How to complete this task: Give back exactly the stretch of data below from the line holding "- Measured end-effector" through the line holding "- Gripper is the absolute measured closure", both ends included, and leave the remaining lines out.

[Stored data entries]
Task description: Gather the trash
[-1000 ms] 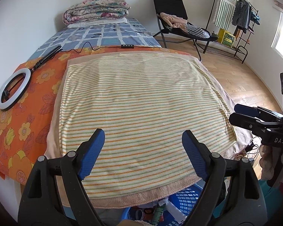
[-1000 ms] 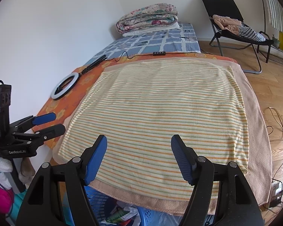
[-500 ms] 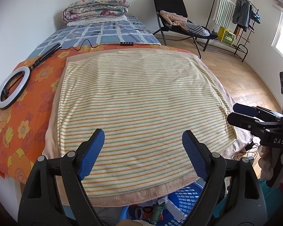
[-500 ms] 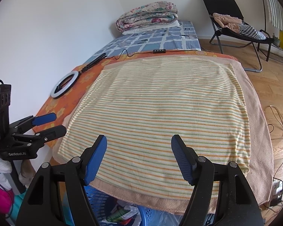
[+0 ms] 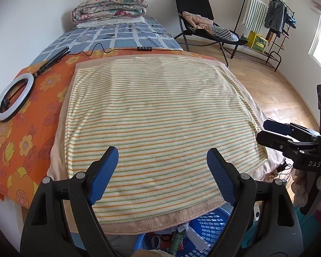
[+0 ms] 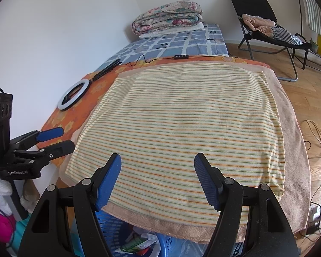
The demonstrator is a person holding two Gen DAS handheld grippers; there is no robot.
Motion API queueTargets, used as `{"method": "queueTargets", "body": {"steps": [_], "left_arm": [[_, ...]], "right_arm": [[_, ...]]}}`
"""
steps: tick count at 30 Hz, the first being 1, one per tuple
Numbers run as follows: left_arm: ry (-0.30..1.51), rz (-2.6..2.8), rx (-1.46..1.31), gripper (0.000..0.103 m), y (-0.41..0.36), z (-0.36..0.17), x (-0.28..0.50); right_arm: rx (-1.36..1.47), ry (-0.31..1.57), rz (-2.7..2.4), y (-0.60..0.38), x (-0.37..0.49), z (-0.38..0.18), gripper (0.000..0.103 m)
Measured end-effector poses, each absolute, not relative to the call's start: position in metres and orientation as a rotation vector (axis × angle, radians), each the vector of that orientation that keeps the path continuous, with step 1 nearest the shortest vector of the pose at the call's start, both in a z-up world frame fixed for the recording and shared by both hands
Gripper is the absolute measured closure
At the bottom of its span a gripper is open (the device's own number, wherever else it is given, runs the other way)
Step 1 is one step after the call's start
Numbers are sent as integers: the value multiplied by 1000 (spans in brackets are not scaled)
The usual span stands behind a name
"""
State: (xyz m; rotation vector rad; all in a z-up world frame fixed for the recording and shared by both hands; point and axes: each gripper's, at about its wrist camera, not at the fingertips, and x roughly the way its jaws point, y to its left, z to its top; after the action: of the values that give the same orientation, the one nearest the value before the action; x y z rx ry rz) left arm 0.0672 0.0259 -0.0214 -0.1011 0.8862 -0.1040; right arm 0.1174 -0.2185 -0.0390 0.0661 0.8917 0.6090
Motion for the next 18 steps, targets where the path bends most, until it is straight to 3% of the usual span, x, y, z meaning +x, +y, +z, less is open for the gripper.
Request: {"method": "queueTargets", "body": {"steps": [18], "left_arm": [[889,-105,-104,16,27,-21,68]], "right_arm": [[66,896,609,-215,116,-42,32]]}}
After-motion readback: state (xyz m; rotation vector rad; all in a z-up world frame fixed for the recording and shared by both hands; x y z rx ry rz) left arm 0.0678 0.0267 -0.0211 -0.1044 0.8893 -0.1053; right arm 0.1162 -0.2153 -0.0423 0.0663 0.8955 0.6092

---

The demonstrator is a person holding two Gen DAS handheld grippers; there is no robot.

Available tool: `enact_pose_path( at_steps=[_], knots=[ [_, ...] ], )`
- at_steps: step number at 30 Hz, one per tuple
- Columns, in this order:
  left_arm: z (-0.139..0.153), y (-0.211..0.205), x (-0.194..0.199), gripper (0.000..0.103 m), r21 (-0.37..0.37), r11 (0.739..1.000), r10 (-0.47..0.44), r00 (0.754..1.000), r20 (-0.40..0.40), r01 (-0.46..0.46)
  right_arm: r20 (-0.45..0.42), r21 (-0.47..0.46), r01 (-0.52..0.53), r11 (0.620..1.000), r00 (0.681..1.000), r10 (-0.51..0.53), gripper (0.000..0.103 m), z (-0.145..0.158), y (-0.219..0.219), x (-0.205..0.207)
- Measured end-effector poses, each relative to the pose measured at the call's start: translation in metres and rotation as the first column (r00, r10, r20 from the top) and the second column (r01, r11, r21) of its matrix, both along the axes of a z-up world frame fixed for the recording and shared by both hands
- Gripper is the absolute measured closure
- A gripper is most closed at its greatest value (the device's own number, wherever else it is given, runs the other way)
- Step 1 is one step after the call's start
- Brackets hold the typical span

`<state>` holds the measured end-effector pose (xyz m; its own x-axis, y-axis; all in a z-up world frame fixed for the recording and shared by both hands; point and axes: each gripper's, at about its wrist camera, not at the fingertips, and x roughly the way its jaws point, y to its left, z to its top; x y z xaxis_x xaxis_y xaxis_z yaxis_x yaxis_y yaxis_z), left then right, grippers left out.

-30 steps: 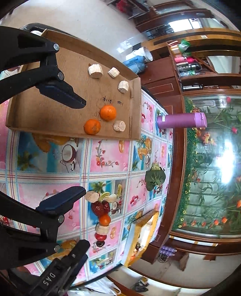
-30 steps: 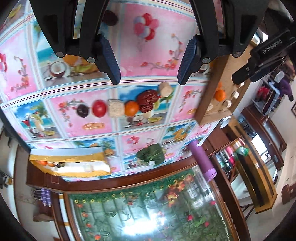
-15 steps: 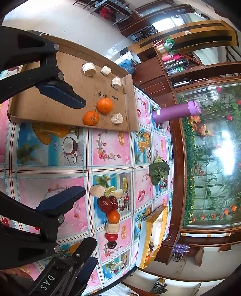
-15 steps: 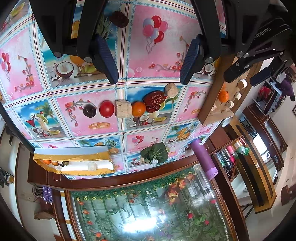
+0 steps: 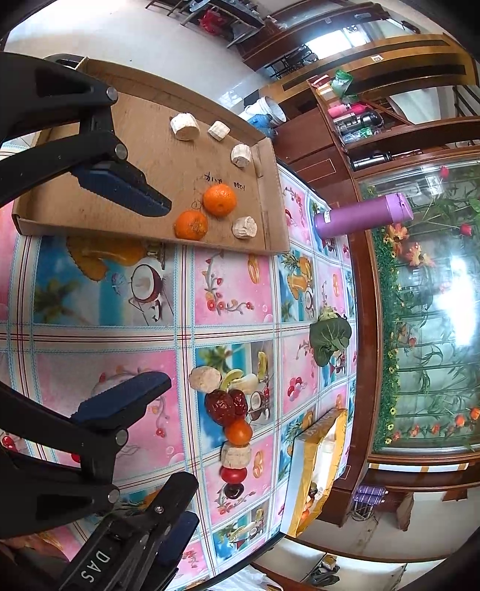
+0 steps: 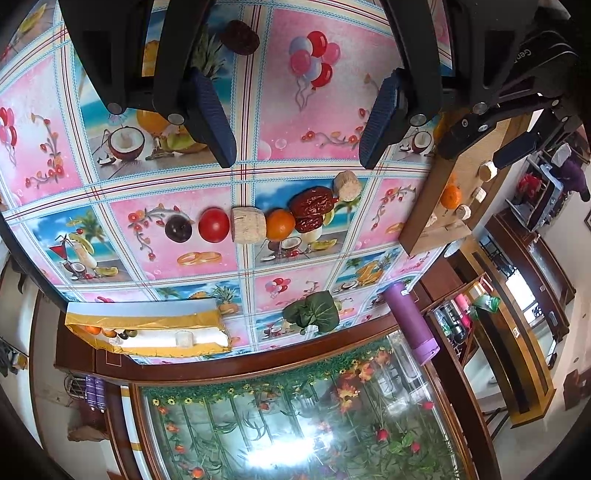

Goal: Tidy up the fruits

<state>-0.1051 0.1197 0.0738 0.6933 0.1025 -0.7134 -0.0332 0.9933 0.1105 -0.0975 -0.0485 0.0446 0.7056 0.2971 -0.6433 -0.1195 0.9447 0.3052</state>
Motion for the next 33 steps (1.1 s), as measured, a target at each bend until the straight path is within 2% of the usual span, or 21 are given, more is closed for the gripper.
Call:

Written reply:
- Measured end-effector poses, each relative to the pose measured at the call's start: translation in metres and rotation as the first column (r00, r10, r20 from the top) and the second column (r01, r11, r21) of its matrix, both along the axes of a z-up world frame fixed for the recording and shared by both hands
- Gripper is the absolute measured closure

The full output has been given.